“I Never Knew Her Name,” New Era, Oct. 2006, 38–40
The year after I turned 12, several things changed in my life. I was ordained a deacon in the Aaronic Priesthood. I was old enough to join the Boy Scout troop in our ward. And I moved up from elementary school to junior high school.
Just beginning the seventh grade brought many new experiences. I rode a bus to school every day. I had seven teachers instead of one. I put my backpack, lunch sack, and jacket in a locker each morning—no more coat hooks or cubbyholes. And I had different books and papers for every class.
I was especially proud of the three-ring binder that had reams of blue-ruled notepaper and folders for each subject. By the time the first few weeks of school had gone by, each folder was thick with homework assignments, handouts, and other school papers.
Going to school with eighth-and ninth-grade students was one of the biggest changes of all. I often felt small and unnoticed as I hurried down the halls, dodging classmates and strangers who seemed much more confident than I ever felt.
In several of my classes, I sat with students who were two and even three years older than I was. My first-year Spanish class had students from all three grade levels: seventh, eighth, and ninth. One boy, a ninth-grader named Jared, was tall, liked to talk, and frequently said things that made the students and even our teacher, Mr. Bishop, laugh.
I wanted to do that, too, but there were so many new things all around me that I often felt shy and usually stayed quiet. I was not small, but many of my fellow seventh graders were bigger than I was, and all my friends from elementary had lunch at a different hour.
One thing that made it difficult for me to adjust and make new friends was that during this first year I endured my share of rough pranks that junior high school students often play. I remember one in particular.
I was walking by the school’s main office between classes, in an area where dozens of students were hurrying past in both directions. I had my usual armload of books, including my three-ring binder, nestled against my hip.

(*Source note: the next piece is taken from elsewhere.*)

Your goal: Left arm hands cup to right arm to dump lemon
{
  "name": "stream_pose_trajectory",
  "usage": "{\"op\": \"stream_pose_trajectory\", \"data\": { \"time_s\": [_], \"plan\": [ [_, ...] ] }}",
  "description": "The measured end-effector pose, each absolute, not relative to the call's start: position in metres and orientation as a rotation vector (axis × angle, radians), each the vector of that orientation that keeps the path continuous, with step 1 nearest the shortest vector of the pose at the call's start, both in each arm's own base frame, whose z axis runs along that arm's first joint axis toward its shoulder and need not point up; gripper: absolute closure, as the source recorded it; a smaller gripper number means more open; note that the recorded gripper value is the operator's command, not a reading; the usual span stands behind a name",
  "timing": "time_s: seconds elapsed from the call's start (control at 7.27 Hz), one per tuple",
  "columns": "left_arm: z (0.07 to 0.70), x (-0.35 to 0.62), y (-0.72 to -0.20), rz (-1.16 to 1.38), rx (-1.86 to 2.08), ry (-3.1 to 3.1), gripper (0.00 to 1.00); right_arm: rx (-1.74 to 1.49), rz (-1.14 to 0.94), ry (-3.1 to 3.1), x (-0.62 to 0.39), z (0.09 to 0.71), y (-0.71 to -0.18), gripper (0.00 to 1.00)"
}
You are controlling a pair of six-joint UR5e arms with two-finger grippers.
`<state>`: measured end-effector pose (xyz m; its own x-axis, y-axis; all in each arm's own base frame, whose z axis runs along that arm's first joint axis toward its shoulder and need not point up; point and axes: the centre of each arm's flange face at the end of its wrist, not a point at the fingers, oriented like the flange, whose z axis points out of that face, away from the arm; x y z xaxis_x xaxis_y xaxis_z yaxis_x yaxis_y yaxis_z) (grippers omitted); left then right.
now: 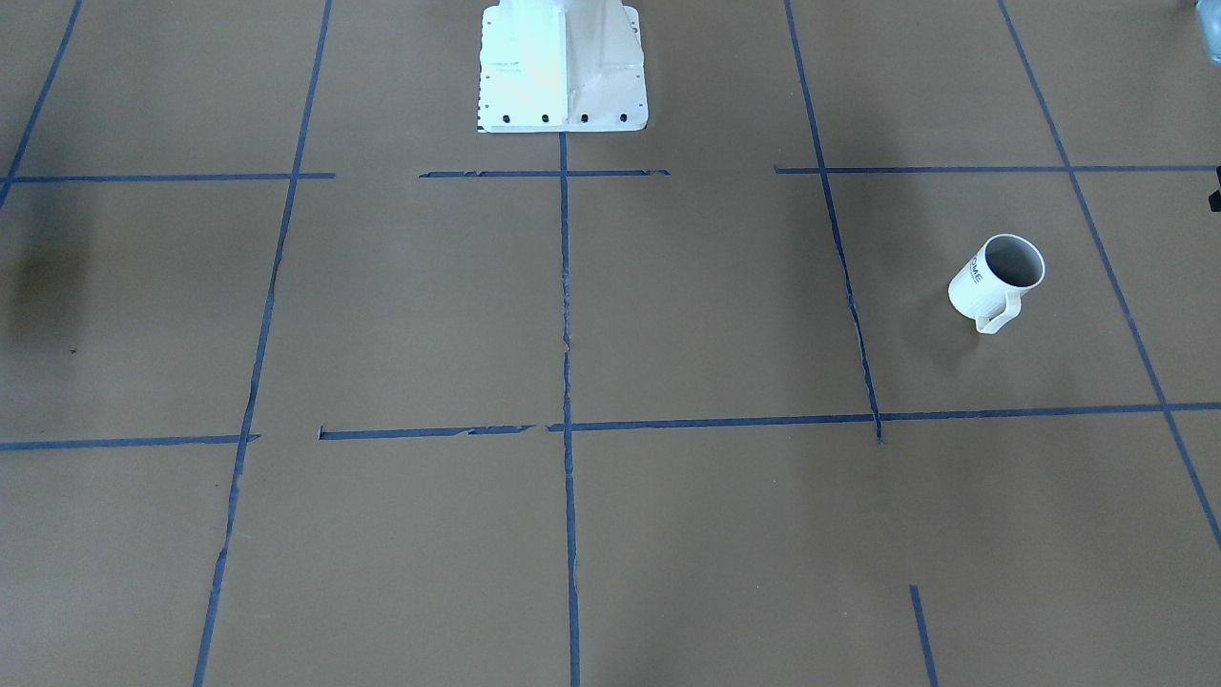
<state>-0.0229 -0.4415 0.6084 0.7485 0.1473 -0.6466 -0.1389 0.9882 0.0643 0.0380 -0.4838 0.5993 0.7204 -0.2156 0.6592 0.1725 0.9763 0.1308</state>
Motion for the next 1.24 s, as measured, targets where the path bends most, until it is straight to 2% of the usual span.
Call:
{"op": "stream_pose_trajectory", "data": {
  "time_s": [0.41,1.24],
  "plan": [
    [0.625,-0.025,-0.425,0.14,-0.024,0.708,0.0,0.051,-0.158,-0.739,0.038,0.594,-0.481,0.0],
    [0.628,-0.026,-0.42,0.139,-0.035,0.703,0.0,0.041,-0.191,-0.737,0.022,0.593,-0.484,0.0]
  ]
}}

Suddenly another student stepped up behind me, reached out a hand, and gave the books a hard flip. They flew out of my grasp and slid across the floor ahead of me. When the binder landed, it snapped open and folders and papers went spinning everywhere.
It was hard not to cry as I got down on my hands and knees and tried to scoop everything up as quickly as I could. I felt certain everyone was watching me, which only made me feel worse. Then a ninth-grade girl knelt down beside me and asked if I was okay. She smiled, squeezed my arm, and started to help me gather my books and papers.
Following her example, a tall boy came over and asked me if I’d seen who had knocked my books out of my arms. It was Jared from first-year Spanish, and he too knelt down to help.
I never learned the ninth-grade girl’s name, but I’ve never forgotten her kindness. Her actions reminded me of the Book of Mormon story of King Benjamin, who taught his people to always treat each other with love. And like Ammon, the great Book of Mormon missionary, this unknown friend of mine set an example by her actions that others followed.
“Kindness is how a Christlike person treats others. Kindness should permeate all of our words and actions at work, at school, at church, and especially in our homes.”
—Elder Joseph B. Wirthlin of the Quorum of the Twelve Apostles, “The Virtue of Kindness,” Ensign, May 2005, 26.